In the entries that follow, how many lines contain "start"? Answer with the number only.

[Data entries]

****

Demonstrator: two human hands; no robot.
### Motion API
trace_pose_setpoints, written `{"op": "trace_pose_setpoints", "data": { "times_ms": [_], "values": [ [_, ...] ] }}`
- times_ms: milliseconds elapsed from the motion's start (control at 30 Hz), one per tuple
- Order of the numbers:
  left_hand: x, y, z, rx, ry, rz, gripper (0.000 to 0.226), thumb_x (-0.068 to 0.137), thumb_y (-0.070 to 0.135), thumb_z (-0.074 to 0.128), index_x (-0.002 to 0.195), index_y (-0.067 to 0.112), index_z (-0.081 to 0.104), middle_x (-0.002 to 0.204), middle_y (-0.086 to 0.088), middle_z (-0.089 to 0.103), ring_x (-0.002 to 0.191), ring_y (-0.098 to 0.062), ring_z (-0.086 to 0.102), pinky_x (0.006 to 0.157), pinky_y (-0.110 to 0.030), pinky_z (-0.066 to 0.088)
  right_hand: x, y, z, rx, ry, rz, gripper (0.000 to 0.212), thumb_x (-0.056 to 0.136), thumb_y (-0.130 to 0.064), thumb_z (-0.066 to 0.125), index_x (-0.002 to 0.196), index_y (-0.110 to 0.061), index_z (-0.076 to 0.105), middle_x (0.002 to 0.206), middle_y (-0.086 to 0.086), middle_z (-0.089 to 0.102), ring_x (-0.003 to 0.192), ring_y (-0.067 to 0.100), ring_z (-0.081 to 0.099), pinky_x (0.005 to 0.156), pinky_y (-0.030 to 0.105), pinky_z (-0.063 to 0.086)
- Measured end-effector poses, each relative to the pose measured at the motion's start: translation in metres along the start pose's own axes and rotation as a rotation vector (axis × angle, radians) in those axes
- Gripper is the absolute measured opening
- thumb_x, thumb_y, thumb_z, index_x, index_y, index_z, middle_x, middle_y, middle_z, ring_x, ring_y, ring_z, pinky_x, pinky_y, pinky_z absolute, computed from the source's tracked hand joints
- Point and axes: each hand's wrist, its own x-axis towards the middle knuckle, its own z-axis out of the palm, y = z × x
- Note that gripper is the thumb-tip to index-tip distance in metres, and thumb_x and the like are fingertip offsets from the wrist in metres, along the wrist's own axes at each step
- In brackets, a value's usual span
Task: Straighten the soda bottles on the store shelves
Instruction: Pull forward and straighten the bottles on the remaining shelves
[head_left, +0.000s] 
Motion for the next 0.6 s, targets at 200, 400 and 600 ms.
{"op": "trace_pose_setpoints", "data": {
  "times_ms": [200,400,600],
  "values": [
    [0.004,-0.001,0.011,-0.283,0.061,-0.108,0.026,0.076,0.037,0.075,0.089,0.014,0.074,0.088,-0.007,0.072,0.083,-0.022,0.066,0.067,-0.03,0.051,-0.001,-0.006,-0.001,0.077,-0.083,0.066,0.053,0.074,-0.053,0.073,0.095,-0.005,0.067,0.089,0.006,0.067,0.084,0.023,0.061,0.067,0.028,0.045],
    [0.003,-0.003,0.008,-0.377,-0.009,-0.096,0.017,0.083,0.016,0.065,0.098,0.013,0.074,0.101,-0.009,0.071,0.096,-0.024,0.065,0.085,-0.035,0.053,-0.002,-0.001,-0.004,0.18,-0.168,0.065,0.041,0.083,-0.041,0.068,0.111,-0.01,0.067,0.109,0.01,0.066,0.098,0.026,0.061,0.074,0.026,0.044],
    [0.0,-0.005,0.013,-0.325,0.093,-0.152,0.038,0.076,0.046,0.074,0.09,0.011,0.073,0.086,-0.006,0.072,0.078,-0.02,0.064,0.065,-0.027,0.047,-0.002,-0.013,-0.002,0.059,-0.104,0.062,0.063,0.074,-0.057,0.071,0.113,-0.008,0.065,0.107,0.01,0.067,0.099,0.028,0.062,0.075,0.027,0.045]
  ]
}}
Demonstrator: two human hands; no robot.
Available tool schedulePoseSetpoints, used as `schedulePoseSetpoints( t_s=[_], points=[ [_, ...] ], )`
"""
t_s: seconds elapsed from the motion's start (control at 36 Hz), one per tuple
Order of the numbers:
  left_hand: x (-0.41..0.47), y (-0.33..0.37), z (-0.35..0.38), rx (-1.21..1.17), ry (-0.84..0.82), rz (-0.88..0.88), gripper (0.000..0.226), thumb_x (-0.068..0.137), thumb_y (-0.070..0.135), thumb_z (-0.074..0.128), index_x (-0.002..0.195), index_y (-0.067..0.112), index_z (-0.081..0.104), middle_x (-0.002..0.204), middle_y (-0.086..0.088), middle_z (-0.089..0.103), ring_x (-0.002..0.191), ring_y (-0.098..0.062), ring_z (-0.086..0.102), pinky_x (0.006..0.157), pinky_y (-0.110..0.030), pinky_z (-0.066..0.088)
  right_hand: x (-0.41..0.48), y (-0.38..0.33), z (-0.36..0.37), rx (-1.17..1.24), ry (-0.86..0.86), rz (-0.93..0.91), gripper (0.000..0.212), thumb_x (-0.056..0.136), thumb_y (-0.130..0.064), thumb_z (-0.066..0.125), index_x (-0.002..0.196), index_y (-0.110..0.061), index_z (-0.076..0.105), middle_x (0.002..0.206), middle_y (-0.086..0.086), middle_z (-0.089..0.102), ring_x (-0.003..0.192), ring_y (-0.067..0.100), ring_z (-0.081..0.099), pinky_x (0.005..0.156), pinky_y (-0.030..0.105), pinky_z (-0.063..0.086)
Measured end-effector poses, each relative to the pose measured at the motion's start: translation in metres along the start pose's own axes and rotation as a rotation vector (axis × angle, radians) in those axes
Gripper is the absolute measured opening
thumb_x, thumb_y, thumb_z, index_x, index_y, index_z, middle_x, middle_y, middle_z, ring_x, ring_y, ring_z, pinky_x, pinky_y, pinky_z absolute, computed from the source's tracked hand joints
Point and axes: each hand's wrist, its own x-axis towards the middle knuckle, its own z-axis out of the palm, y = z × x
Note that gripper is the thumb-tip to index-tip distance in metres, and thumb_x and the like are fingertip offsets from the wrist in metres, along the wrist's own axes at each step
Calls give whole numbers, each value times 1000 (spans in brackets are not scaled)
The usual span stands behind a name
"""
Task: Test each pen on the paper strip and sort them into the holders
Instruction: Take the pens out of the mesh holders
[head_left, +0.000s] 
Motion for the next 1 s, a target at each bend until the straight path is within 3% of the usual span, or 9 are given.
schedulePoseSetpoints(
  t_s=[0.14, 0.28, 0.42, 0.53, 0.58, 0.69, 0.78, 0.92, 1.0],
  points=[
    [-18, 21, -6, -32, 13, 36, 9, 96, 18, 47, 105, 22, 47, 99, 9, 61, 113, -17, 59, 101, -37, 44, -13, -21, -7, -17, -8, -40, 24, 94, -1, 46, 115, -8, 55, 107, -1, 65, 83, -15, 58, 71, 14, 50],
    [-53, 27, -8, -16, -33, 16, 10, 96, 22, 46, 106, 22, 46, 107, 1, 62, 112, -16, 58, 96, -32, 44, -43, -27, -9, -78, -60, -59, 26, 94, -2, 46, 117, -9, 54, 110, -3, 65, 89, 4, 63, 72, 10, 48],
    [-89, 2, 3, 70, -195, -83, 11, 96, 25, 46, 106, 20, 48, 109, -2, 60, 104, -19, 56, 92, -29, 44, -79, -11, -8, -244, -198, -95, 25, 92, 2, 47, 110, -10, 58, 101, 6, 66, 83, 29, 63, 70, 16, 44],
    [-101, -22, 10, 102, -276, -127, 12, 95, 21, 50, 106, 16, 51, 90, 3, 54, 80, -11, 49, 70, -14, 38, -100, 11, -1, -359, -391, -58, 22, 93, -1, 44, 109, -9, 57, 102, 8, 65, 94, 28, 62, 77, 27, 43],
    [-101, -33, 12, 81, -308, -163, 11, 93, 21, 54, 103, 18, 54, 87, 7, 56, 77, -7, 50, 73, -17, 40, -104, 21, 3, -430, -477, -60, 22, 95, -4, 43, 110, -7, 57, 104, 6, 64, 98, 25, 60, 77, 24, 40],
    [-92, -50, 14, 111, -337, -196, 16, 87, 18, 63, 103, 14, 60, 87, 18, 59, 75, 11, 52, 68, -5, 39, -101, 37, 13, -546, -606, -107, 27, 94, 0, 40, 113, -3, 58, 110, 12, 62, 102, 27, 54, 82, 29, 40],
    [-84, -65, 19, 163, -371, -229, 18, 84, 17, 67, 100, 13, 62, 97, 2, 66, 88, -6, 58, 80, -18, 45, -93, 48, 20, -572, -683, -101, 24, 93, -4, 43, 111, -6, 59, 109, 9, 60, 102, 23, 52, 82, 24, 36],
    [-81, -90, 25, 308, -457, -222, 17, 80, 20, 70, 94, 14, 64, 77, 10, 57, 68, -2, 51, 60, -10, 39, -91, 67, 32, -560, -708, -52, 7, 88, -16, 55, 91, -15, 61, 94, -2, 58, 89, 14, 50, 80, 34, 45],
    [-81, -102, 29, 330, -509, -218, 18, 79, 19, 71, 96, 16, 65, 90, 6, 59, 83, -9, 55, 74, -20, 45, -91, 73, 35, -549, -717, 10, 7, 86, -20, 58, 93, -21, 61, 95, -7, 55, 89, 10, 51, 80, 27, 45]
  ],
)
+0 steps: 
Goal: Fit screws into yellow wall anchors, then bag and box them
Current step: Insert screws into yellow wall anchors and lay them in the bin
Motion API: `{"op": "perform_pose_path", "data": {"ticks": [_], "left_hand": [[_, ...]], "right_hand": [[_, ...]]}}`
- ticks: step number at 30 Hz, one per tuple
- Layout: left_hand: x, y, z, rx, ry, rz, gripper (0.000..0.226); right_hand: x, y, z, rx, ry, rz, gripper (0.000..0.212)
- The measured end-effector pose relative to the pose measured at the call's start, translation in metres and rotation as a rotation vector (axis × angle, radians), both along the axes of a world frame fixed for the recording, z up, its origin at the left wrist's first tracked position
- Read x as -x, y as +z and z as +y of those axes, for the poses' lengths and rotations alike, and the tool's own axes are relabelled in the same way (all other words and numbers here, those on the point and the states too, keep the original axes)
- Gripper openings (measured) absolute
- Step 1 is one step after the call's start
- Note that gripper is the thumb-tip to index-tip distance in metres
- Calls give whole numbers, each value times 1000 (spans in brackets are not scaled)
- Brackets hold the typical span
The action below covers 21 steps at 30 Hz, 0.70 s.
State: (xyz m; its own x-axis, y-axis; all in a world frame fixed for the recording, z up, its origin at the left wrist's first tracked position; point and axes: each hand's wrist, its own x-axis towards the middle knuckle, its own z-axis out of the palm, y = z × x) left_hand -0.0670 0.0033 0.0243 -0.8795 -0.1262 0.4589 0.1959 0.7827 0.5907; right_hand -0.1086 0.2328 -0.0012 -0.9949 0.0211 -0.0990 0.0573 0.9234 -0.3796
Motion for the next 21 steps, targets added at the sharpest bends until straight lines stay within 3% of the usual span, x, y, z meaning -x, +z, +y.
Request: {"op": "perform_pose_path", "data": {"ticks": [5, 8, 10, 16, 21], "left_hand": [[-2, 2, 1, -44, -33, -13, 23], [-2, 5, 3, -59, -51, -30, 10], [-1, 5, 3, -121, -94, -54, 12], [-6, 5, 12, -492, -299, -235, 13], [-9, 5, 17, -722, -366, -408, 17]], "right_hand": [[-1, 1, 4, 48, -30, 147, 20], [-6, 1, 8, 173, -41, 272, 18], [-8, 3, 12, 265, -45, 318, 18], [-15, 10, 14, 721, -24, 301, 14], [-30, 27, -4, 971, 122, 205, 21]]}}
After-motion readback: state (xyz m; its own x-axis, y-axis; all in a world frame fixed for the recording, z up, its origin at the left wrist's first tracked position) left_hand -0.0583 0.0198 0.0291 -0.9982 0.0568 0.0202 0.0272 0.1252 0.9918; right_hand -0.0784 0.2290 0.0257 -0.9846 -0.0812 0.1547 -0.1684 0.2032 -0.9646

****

--- Worked solution ---
6